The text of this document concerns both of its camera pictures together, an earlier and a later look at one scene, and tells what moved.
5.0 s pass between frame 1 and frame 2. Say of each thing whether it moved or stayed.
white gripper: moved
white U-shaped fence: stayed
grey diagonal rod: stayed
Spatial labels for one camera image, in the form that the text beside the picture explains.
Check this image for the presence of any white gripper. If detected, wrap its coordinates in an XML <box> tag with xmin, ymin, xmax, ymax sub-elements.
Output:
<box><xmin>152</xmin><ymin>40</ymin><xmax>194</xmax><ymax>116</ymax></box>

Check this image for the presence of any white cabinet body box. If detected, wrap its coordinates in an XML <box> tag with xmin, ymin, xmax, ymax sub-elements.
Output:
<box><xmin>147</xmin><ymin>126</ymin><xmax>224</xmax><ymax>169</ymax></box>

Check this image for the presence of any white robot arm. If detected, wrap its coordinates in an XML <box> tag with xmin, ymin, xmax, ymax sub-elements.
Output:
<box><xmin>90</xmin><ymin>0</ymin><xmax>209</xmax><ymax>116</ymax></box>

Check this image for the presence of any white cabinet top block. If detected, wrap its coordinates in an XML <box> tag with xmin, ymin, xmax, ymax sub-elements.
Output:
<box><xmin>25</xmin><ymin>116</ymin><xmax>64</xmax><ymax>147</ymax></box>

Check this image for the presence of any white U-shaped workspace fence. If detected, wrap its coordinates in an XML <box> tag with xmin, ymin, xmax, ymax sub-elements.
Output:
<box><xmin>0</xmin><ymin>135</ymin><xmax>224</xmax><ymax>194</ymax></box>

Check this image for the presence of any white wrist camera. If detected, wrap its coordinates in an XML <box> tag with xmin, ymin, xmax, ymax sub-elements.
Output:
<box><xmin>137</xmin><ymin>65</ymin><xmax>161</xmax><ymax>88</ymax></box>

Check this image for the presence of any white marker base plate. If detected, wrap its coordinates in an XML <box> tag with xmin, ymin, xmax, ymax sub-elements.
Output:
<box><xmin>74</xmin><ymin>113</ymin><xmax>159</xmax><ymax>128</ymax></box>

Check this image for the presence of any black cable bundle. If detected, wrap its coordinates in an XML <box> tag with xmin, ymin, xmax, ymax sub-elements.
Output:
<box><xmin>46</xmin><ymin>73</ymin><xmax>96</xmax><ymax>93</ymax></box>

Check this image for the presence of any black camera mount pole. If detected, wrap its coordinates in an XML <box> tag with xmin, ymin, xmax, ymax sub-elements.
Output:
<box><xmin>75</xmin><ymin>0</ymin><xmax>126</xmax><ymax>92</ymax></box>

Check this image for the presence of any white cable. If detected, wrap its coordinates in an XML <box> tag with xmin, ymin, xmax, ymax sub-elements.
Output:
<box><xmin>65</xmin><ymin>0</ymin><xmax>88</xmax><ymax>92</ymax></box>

┄┄┄┄┄┄┄┄┄┄┄┄┄┄┄┄┄┄┄┄

Your goal -
Each line holding "elements" in the records should be copied out.

Result for this task -
Check this image for the presence of any white gripper. If detected, wrap its coordinates in an XML <box> tag with xmin, ymin, xmax, ymax sub-elements.
Check this image for the presence of any white cabinet body box. If detected, wrap its coordinates in an XML <box> tag with xmin, ymin, xmax, ymax sub-elements.
Check this image for the presence of any white robot arm. If detected, wrap its coordinates in an XML <box> tag with xmin, ymin, xmax, ymax sub-elements.
Check this image for the presence of any white cabinet top block. If detected, wrap its coordinates in an XML <box> tag with xmin, ymin, xmax, ymax sub-elements.
Check this image for the presence of any white U-shaped workspace fence. If detected, wrap its coordinates in an XML <box> tag with xmin, ymin, xmax, ymax sub-elements.
Check this image for the presence of any white wrist camera. If detected, wrap its coordinates in an XML <box> tag with xmin, ymin, xmax, ymax sub-elements.
Check this image for the presence of any white marker base plate. If detected, wrap its coordinates in an XML <box> tag with xmin, ymin, xmax, ymax sub-elements.
Check this image for the presence of any black cable bundle. If detected, wrap its coordinates in an XML <box> tag with xmin, ymin, xmax, ymax sub-elements.
Check this image for the presence of any black camera mount pole. If detected, wrap its coordinates in an XML <box> tag with xmin, ymin, xmax, ymax sub-elements.
Check this image for the presence of any white cable. If detected, wrap its coordinates in an XML <box> tag with xmin, ymin, xmax, ymax sub-elements.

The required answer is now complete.